A procedure to clear and prop open clogged kidney arteries didn’t offer a cardiovascular benefit to patients more than drug therapy, researchers said, underscoring the need to use medicines first to reduce heart disease.
The study released today builds on two previous trials that also found the procedure known as renal stenting was no better than aggressive drug therapy. Doctors cited flaws in the original research and continued to perform the procedures since clogged renal arteries have been linked to high blood pressure, kidney damage and long-term complications.
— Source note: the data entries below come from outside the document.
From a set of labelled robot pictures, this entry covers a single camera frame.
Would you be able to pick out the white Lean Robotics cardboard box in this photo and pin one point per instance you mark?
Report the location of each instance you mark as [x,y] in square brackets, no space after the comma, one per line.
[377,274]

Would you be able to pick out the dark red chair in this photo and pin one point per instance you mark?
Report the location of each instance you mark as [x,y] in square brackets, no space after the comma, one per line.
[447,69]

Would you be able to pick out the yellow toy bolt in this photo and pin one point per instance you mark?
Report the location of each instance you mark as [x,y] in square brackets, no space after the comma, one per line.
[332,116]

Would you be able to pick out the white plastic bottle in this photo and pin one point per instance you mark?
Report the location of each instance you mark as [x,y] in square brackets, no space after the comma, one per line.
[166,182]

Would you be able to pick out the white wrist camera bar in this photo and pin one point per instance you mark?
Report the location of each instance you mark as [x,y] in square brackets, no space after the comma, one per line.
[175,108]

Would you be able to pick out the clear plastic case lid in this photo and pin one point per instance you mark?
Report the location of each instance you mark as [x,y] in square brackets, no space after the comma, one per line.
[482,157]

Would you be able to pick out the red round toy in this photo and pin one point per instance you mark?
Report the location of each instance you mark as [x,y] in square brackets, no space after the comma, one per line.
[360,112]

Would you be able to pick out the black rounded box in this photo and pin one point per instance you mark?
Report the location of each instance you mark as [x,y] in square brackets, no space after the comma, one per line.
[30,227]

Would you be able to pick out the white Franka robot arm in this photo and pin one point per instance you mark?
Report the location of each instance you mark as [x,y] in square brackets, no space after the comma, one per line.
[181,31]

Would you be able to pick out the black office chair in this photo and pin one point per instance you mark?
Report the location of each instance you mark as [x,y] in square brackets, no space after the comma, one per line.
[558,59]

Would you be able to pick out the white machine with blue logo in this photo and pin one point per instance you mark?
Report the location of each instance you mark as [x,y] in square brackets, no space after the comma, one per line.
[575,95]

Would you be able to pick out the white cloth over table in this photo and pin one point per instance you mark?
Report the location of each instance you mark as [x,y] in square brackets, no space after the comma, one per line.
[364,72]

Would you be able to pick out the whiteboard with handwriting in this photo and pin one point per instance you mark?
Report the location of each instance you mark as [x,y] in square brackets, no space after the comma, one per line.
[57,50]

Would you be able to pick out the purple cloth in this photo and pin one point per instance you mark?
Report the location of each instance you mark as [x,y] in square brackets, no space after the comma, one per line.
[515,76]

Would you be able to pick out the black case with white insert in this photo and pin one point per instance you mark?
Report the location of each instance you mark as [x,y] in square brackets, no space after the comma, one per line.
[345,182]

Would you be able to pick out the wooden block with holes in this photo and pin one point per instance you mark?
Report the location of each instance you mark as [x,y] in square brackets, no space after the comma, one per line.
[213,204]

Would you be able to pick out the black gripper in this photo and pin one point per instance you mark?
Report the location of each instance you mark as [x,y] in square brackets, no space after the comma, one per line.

Deaths and heart and kidney complications were similar regardless of whether patients got Johnson & Johnson (JNJ)’s Palmaz Genesis stent or blood pressure and cholesterol-lowering therapy with drugs from AstraZeneca Plc and Pfizer Inc., according to the U.S. government-funded study presented at the American Heart Association’s annual meeting in Dallas. Stenting lowered blood pressure, though that didn’t translate into a heart benefit.
“People are doing renal artery stenting with the belief that it will help difficult to treat hypertension, multidrug resistant hypertension, all those categories,” said Robert Harrington, chairman of the department of medicine at Stanford University and chairman of the AHA’s scientific sessions. “This suggests that it doesn’t work.”
The 10-year trial involved 947 patients who had moderately clogged kidney arteries and high blood pressure that wasn’t adequately controlled by two or more medications. After 3.5 years, 35.1 percent of patients given a stent plus more intense drug therapy died or suffered a complication from heart or kidney disease, compared with 35.8 percent given the drugs alone. Complications included heart attacks, strokes, hospitalization, worsening kidney disease and dialysis.
The study “establishes beyond a reasonable doubt that renal-artery stenting is futile for the target population enrolled in the study,” said John Bittl, from Munroe Regional Medical Center in Ocala, Florida, in an editorial accompanying the study in the New England Journal of Medicine. “The challenge remains for future trials of renal-artery stenting to identify a suitable target population for enrollment.”
The trial was funded by the National Heart, Lung and Blood Institute, Pfizer (PFE) and New Brunswick, New Jersey-based J&J. The medicines used in the study were provided by New York-based Pfizer and London-based AstraZeneca. Renal artery stents are made by J&J, Abbott Laboratories (ABT), Medtronic Inc. (MDT) and Boston Scientific Corp. (BSX)
The findings don’t mean that no one should get a renal artery stent, said Michael Jaff, chairman of the Massachusetts General Hospital’s institute for Heart, Vascular and Stroke Care in Boston. Instead, it proves beyond a doubt that it’s not the right first treatment for people with clogged renal arteries.
“The medical regimen that was offered is inexpensive, most of it is generic, the compliance is good because it’s mainly once daily dosing, and it works,” he said in an interview.
Medicare, the U.S. government’s health insurance program for the elderly, is likely to review their coverage of the treatment based on the study’s results, Jaff said. A previous review several years ago found there wasn’t enough evidence to change coverage levels, he said.
About 100 million Americans have hypertension, and clogged kidney arteries known as renal artery stenosis is responsible for about 1 percent to 5 percent of those cases, Jaff said. Not everyone undergoes stenting, however, and many may not even be aware of the condition, he said.
A 2007 study showed stenting the cardiac arteries failed to ward off heart problems better than drugs.